À N’Djamena, plusieurs centaines de personnes ont manifesté mercredi pour réclamer la remise en liberté de Succès MASRA, ancien Premier ministre et figure de l’opposition, incarcéré depuis près d’un an.
Le rassemblement coïncidait avec le huitième anniversaire du parti Les Transformateurs. De nombreux jeunes militants ont répondu à l’appel pour dénoncer ce qu’ils considèrent comme une détention injustifiée de leur leader.
Le secrétaire général du parti, Ngagorngar TOG-YEUM, a pris la parole pour défendre MASRA, estimant qu’il paie son engagement politique. Il a également demandé la libération d’autres opposants récemment arrêtés, affiliés au mouvement GCAP.

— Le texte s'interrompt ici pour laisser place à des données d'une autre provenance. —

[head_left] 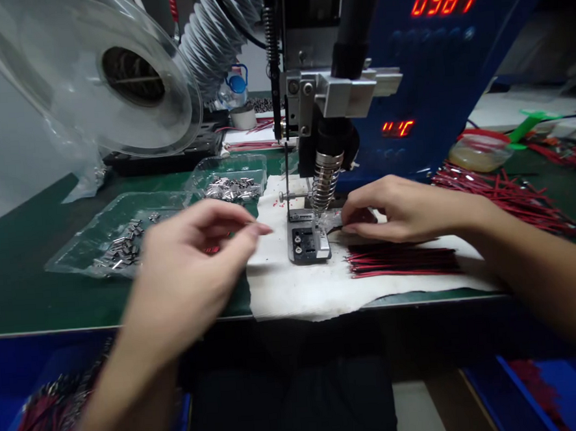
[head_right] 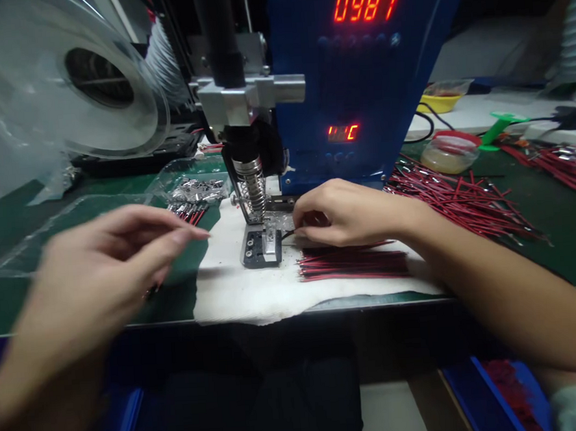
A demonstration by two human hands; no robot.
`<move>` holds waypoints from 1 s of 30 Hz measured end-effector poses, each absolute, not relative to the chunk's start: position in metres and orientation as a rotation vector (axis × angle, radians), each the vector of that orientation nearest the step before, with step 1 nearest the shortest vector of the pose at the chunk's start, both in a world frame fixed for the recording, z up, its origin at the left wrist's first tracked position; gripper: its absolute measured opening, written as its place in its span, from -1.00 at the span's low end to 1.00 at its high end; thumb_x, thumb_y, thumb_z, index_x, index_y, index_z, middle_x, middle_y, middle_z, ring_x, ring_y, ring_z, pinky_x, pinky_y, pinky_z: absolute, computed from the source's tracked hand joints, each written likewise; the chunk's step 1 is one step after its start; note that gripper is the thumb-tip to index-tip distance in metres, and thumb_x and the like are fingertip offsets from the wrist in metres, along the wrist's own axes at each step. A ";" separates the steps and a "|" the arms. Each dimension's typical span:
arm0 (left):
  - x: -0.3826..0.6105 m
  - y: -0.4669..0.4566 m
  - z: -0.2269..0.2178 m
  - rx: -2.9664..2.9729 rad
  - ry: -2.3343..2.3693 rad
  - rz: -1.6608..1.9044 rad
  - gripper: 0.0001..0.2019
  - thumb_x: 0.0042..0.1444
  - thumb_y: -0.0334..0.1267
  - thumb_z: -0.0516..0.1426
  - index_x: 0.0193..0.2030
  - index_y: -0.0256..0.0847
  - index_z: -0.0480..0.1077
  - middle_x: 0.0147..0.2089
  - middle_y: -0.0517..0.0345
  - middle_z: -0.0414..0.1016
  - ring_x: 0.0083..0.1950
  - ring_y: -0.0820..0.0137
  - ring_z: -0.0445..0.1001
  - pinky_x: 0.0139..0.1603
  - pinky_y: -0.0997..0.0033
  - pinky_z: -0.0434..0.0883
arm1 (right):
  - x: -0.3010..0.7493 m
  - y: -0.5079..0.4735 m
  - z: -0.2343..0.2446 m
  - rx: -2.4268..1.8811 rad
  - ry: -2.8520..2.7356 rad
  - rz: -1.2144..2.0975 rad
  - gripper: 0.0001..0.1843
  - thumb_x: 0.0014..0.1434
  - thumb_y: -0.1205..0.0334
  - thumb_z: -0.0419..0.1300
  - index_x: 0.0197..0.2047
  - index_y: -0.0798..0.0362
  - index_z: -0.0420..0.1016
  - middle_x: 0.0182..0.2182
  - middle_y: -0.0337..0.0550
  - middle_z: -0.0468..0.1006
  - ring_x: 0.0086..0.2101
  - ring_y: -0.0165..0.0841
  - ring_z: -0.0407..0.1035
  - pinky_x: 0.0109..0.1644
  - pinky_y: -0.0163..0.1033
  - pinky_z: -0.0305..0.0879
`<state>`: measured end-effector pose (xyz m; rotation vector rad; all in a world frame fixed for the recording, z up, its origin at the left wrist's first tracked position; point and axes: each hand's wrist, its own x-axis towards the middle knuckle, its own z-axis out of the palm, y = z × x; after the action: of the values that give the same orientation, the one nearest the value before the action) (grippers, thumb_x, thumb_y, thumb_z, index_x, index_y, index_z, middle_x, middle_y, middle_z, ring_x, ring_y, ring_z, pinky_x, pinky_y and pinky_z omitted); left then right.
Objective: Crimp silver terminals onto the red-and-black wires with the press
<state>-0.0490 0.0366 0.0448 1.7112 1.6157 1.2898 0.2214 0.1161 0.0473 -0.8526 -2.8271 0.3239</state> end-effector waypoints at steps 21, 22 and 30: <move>0.006 0.062 -0.001 1.228 1.289 1.411 -0.75 0.02 -0.10 0.26 -0.26 -0.25 0.52 -0.43 0.10 0.51 -0.67 0.60 0.16 -0.69 0.55 0.11 | 0.208 0.111 0.034 -0.804 -2.444 0.591 -0.76 0.19 0.11 0.17 -0.23 0.11 0.53 -0.31 -0.12 0.56 -0.34 -0.38 0.40 -0.25 -0.30 0.30; 0.006 0.061 -0.001 1.226 1.288 1.408 -0.75 0.02 -0.11 0.26 -0.25 -0.25 0.53 -0.42 0.09 0.52 -0.66 0.59 0.18 -0.68 0.55 0.13 | 0.208 0.111 0.034 -0.796 -2.441 0.560 -0.77 0.19 0.11 0.17 -0.24 0.10 0.53 -0.32 -0.12 0.57 -0.35 -0.39 0.40 -0.27 -0.30 0.30; 0.010 0.059 -0.001 1.303 1.261 1.410 -0.71 0.15 -0.11 0.16 -0.05 -0.15 0.53 -0.14 0.01 0.53 -0.29 0.39 0.48 -0.40 0.50 0.39 | 0.204 0.111 0.026 -0.678 -2.459 0.381 -0.81 0.22 0.22 0.15 -0.25 0.14 0.54 -0.37 -0.11 0.58 -0.40 -0.44 0.40 -0.31 -0.35 0.27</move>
<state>0.0101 0.0587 -0.0013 1.3029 1.2613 1.4098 0.2036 0.1108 0.0258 -0.6785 -2.4594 0.3805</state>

Économiste formé entre la France et le Cameroun, MASRA avait brièvement occupé le poste de Premier ministre avant l’élection présidentielle de 2024. Candidat face au président Mahamat Idriss DÉBY ITNO, il avait contesté les résultats officiels qui lui attribuaient 18,5 % des voix, contre plus de 61 % pour le chef de l’État.
En août dernier, un tribunal de N’Djamena l’a condamné à vingt ans de prison pour plusieurs chefs d’accusation, notamment incitation à la haine et à la violence, en lien avec des affrontements intercommunautaires meurtriers survenus en mai, ayant causé la mort de 42 personnes. Cette décision continue de susciter de vifs débats sur les plans politique et judiciaire.
Parallèlement, le ton s’est durci du côté des autorités envers le GCAP (Groupe de concertation des acteurs politiques). Le ministre de l’Information, Gassim Cherif MAHAMAT, a annoncé que la Cour suprême du Tchad avait prononcé la dissolution du mouvement le 24 avril.
Selon lui, certains membres auraient poursuivi leurs activités malgré cette décision et continué à appeler à manifester. Il a également évoqué la découverte présumée d’armes de guerre lors d’enquêtes en cours, affirmant qu’une telle situation est incompatible avec les principes démocratiques.